ICYMI: 7.2 million have signed up for Medicaid or CHIP since Oct. 1, when Obamacare open enrollment began. David Morgan in Reuters.

Many still signing up for Medicaid anyway in non-expansion states. "The reason is a phenomenon that health experts like to call the 'welcome mat effect' or the 'woodwork effect.'...Many people who were always eligible for the program have finally decided to sign up. There was no policy change that gave them new access to insurance, but new online marketplaces and all the public conversation around new insurance options encouraged them to apply and get benefits they were always eligible for. There are quite a lot of uninsured people in the country who fall into this category. A 2012 study in the journal Health Affairs estimated that, in some states, fewer than half of all eligible people were enrolled in their state’s programs." Margot Sanger-Katz in The New York Times.

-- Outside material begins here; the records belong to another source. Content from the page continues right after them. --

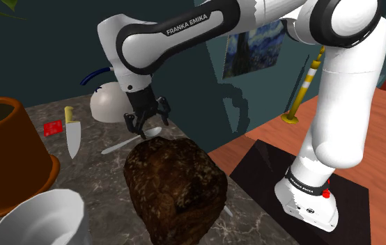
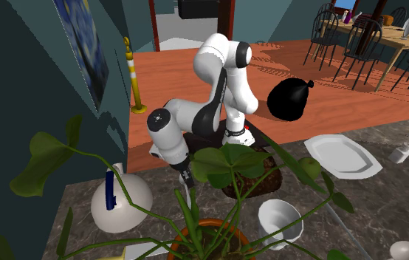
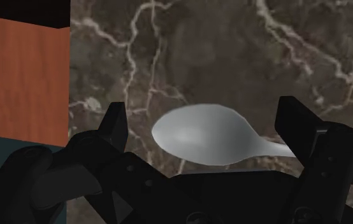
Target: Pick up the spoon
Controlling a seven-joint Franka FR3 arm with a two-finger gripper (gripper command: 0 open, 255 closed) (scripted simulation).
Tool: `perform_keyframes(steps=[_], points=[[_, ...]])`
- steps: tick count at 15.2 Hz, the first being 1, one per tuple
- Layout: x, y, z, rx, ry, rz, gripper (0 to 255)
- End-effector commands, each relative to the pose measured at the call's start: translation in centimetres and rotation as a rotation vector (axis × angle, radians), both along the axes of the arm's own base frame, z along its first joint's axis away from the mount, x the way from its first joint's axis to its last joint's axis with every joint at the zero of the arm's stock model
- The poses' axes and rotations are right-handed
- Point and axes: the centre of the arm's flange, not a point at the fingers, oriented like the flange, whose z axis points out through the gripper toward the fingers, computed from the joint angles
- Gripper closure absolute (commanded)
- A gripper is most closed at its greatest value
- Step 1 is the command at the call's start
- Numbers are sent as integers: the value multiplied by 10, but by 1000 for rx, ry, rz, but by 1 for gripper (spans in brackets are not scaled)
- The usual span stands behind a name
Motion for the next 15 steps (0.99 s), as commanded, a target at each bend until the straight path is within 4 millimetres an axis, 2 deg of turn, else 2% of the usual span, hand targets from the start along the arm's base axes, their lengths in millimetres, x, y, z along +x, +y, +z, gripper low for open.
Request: perform_keyframes(steps=[1,10,15], points=[[0,0,-2,0,0,0,255],[0,1,-2,0,0,0,255],[0,1,25,0,0,0,255]])
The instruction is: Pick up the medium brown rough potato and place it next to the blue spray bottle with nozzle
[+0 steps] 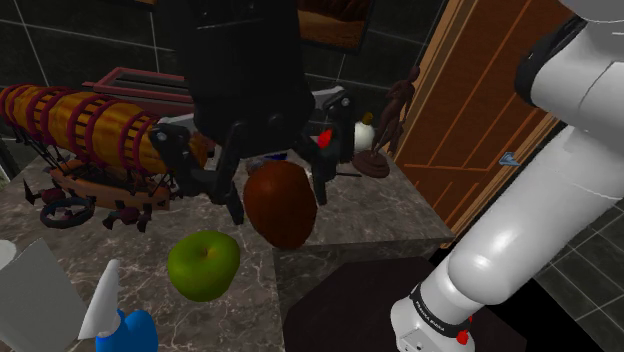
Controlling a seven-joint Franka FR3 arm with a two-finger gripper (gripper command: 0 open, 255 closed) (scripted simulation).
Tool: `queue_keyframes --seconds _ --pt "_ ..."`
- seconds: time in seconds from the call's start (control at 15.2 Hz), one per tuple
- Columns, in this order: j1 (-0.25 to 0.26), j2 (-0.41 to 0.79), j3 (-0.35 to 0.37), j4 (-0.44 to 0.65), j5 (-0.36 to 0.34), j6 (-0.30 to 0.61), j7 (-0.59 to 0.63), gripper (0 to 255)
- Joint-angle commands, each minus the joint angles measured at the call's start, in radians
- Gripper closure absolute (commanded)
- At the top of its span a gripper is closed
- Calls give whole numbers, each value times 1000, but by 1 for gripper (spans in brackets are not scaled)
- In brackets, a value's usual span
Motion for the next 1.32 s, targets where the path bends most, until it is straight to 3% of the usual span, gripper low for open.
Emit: queue_keyframes --seconds 0.0,0.13,0.73,1.25 --pt "83 158 66 79 -102 -8 152 255" --pt "209 267 54 158 -175 -29 246 255" --pt "119 181 57 -33 -113 117 183 255" --pt "77 139 59 -168 -84 232 148 255"
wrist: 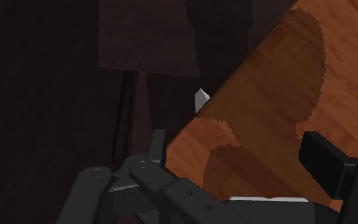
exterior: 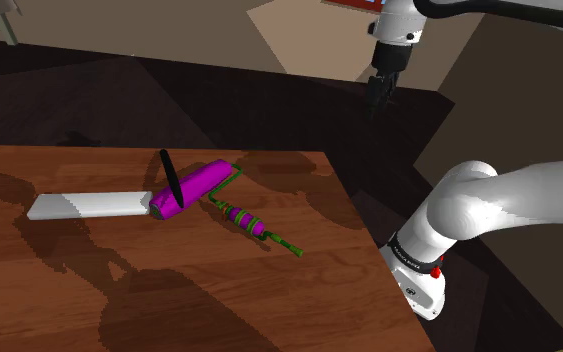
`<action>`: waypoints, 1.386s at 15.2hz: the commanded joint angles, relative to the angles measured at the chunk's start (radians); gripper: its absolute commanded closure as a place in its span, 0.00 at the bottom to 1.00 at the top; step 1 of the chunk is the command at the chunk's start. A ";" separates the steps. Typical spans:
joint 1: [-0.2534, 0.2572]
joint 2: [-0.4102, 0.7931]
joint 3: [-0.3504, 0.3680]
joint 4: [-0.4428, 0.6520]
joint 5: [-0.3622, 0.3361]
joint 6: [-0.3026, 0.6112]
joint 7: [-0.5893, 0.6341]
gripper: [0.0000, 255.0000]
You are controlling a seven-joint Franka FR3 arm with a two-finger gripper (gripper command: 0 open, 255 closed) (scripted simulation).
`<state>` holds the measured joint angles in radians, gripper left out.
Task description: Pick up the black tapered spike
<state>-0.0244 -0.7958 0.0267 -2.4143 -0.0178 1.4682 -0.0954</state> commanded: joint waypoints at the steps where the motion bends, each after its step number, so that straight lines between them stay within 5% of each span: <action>1: 0.000 0.000 0.000 0.000 0.000 0.000 0.000 0.00; 12: 0.039 0.241 0.228 0.091 0.180 0.138 0.333 0.00; 21: 0.049 0.536 0.387 0.281 0.214 0.249 0.605 0.00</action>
<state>0.0207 -0.2907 0.3949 -2.1532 0.1942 1.7045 0.4729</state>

Red states feel pressure to expand Medicaid. "Pressure is building on states to go along with the expansion of Medicaid benefits under the Affordable Care Act as new studies and financial reports from health care companies point out stark differences between states treating more poor Americans and those that aren’t....A report last week from The Robert Wood Johnson Foundation-funded Urban Institute said states that haven’t expanded will 'miss out' on more than $420 billion in federal dollars between now and 2022. In addition, the states that don’t expand are losing out on increased employment in the health care industry from newly insured patients who have help paying for services." Bruce Japsen in Forbes.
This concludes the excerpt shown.